*Exercise directions*
Two lines below mark the span: the one containing "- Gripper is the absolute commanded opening" and the one containing "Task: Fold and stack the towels". Set down both, plus every line between, exactly as they stand, and nothing else.

────

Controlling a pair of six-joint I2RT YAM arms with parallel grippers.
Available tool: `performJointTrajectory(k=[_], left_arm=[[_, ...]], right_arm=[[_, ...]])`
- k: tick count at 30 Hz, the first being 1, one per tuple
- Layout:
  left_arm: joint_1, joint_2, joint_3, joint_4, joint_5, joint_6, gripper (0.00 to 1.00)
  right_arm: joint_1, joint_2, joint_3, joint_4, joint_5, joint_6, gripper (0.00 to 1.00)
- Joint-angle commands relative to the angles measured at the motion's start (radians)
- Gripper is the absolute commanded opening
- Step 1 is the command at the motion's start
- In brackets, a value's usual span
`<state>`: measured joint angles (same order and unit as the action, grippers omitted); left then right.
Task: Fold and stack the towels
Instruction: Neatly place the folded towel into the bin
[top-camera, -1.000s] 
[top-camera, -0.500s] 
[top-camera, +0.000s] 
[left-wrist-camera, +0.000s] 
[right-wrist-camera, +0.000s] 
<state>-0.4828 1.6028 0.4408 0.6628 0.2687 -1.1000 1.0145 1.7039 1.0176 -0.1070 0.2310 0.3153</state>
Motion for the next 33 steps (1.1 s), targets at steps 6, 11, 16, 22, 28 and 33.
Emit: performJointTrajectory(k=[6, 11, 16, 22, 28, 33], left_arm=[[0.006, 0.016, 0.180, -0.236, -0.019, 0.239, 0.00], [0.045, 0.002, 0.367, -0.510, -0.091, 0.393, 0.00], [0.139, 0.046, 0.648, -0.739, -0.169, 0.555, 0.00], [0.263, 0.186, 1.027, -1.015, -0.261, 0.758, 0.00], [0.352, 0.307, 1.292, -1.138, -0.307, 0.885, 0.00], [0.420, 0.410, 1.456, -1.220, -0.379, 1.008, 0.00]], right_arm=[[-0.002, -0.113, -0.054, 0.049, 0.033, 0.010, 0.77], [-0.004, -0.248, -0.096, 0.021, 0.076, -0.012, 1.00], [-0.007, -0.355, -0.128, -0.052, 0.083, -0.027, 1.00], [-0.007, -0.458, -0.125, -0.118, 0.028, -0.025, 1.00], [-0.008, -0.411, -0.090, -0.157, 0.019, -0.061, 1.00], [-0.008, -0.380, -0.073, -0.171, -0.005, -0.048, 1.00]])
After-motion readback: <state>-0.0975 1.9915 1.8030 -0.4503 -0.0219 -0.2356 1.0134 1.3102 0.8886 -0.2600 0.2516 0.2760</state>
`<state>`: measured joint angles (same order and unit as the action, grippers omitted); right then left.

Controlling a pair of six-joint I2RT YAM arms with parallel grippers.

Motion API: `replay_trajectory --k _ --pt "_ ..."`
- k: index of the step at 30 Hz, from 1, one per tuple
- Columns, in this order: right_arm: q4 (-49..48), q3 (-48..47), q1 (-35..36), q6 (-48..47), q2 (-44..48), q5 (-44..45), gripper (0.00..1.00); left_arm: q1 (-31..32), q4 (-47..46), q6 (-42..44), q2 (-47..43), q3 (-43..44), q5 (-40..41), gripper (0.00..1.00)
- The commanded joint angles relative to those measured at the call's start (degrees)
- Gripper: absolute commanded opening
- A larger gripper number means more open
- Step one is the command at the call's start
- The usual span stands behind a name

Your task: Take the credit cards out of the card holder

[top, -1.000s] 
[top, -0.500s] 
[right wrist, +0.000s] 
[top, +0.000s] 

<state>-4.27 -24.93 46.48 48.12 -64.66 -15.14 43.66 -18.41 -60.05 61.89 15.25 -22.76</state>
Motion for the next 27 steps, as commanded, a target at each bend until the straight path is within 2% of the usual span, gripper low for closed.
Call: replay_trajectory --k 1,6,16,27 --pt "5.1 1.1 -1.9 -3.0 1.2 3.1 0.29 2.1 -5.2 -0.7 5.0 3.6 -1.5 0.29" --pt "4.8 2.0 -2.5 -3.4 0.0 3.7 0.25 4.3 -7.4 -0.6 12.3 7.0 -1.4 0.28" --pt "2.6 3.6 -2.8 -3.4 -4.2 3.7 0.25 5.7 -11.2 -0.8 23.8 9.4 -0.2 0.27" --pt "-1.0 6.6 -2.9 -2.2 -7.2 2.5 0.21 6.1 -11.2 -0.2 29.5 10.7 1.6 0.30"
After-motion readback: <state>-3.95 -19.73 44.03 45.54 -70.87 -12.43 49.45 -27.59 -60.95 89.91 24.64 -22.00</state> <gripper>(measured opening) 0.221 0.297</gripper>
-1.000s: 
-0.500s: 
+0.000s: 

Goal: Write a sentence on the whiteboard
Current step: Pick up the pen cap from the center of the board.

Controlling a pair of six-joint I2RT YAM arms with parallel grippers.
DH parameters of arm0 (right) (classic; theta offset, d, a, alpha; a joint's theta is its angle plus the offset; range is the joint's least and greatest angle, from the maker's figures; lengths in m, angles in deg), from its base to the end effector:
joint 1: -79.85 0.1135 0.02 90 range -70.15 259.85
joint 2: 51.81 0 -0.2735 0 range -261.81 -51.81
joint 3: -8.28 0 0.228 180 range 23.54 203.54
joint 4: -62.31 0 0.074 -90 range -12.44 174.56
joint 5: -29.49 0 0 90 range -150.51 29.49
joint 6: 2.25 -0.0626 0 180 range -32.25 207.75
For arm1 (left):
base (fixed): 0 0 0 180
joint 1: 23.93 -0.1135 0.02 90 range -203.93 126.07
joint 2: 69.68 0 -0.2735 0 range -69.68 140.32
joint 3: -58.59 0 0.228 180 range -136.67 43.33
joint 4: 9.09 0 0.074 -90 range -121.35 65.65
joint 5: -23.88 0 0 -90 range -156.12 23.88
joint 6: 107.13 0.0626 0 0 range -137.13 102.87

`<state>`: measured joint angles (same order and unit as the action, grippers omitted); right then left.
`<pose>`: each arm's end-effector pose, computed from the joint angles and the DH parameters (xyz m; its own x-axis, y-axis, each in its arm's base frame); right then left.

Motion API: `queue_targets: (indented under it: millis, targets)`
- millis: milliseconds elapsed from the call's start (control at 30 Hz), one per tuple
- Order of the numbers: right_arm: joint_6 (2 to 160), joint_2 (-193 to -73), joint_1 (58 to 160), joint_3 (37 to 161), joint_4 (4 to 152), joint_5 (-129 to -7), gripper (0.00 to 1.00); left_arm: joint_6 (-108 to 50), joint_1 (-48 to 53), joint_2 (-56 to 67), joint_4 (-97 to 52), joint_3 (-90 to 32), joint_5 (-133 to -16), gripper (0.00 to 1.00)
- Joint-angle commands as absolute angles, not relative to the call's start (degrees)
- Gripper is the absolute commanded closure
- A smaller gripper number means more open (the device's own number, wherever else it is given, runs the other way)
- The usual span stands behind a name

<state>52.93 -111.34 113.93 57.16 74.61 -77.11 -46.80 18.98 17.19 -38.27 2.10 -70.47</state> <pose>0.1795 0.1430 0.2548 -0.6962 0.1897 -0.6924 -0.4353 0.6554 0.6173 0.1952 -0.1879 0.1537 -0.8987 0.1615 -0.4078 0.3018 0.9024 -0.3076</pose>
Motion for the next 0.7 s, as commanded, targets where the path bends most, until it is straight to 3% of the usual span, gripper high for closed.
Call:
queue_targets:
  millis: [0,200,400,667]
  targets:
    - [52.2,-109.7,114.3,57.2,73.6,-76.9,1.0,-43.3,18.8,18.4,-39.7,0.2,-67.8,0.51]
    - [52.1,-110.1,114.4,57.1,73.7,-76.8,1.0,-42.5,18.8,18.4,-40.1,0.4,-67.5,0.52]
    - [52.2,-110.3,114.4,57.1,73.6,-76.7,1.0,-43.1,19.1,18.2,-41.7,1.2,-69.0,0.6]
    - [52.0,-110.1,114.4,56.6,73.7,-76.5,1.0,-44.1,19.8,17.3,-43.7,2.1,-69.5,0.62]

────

*Output of the task*
- Gripper is the absolute commanded opening
- Step 1 is the command at the motion's start
- In brackets, a value's usual span
`<state>`: measured joint angles (same order and unit as the action, grippers omitted); left then right.
Task: Fold and stack the towels

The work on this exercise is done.